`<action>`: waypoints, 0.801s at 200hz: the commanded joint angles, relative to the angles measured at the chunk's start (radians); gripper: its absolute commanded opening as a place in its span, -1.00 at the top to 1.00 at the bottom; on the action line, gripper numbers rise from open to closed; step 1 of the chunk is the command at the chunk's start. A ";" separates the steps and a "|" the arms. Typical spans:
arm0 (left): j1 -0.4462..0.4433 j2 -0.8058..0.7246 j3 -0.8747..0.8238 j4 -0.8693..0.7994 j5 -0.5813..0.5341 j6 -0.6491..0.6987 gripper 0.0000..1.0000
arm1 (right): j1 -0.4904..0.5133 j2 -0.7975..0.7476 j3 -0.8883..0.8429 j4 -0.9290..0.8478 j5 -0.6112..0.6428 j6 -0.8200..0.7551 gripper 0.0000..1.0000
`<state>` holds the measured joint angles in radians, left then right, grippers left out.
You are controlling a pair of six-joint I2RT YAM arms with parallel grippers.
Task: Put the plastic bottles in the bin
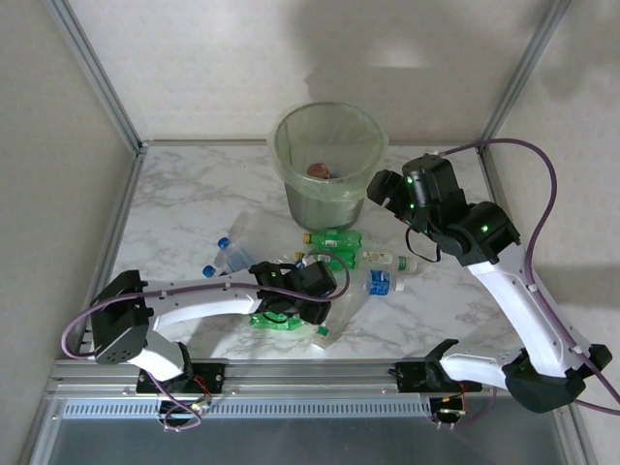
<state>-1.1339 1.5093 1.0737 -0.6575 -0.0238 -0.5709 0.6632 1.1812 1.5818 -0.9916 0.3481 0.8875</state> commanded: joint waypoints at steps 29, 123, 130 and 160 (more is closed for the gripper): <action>-0.009 -0.131 0.092 -0.059 -0.040 0.008 -0.22 | -0.008 -0.018 0.001 -0.001 0.028 0.014 -0.77; -0.004 -0.316 0.190 -0.012 -0.073 0.009 -0.18 | -0.087 -0.002 0.100 -0.110 0.091 -0.027 -0.80; -0.002 -0.326 0.201 -0.004 -0.077 0.014 -0.19 | -0.094 -0.002 0.096 -0.115 0.091 -0.028 -0.81; 0.022 -0.345 0.262 0.011 -0.070 0.037 -0.20 | -0.116 -0.006 0.067 -0.122 0.081 -0.025 -0.80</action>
<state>-1.1290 1.1912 1.2701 -0.6731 -0.0692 -0.5674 0.5613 1.1816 1.6676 -1.0817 0.4015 0.8753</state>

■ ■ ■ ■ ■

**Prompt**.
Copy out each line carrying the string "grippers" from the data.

**Answer to the exercise**.
`<state>` holds the measured joint angles in radians, left then right, grippers left out.
You are controlling a pair of six-joint I2RT YAM arms with parallel grippers.

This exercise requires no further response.